Task description:
Once you have read the listing, output it exactly and completely.

Data section:

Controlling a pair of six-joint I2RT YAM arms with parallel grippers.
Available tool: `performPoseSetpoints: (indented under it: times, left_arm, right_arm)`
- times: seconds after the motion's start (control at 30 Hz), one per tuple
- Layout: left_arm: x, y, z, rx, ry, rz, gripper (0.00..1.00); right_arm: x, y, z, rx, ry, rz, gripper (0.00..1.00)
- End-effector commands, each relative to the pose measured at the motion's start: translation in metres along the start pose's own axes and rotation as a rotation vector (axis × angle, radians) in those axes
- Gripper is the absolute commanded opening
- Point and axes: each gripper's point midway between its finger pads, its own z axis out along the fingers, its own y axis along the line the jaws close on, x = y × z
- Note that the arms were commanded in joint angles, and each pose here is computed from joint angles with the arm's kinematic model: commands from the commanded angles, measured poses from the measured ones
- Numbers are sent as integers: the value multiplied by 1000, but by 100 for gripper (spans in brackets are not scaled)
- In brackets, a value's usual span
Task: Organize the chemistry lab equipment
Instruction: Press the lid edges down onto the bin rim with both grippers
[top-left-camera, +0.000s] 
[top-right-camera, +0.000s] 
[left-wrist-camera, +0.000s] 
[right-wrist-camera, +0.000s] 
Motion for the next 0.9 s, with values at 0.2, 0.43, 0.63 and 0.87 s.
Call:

Problem solution:
Controlling a pair of six-joint I2RT YAM arms with parallel grippers.
Available tool: `performPoseSetpoints: (indented under it: times, left_arm, right_arm)`
- times: seconds after the motion's start (control at 30 Hz), one per tuple
- Layout: left_arm: x, y, z, rx, ry, rz, gripper (0.00..1.00); right_arm: x, y, z, rx, ry, rz, gripper (0.00..1.00)
- End-effector commands, each relative to the pose measured at the motion's start: translation in metres along the start pose's own axes and rotation as a rotation vector (axis × angle, radians) in those axes
- Gripper is the absolute commanded opening
- Point and axes: each gripper's point midway between its finger pads, its own z axis out along the fingers, its own y axis along the line the jaws close on, x = y × z
- Note that the arms were commanded in joint angles, and each pose here is computed from joint angles with the arm's kinematic model: commands from the commanded angles, measured poses from the measured ones
- Numbers are sent as integers: the value multiplied by 1000, but by 100 for gripper (spans in brackets are not scaled)
- In brackets, a value's usual span
Task: Organize the chemistry lab equipment
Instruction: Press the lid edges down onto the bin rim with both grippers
[top-left-camera, +0.000s] 
[top-right-camera, +0.000s] 
[left-wrist-camera, +0.000s] 
[right-wrist-camera, +0.000s] 
Motion for the next 0.9 s, with values at 0.2, 0.43, 0.63 and 0.87 s.
Call:

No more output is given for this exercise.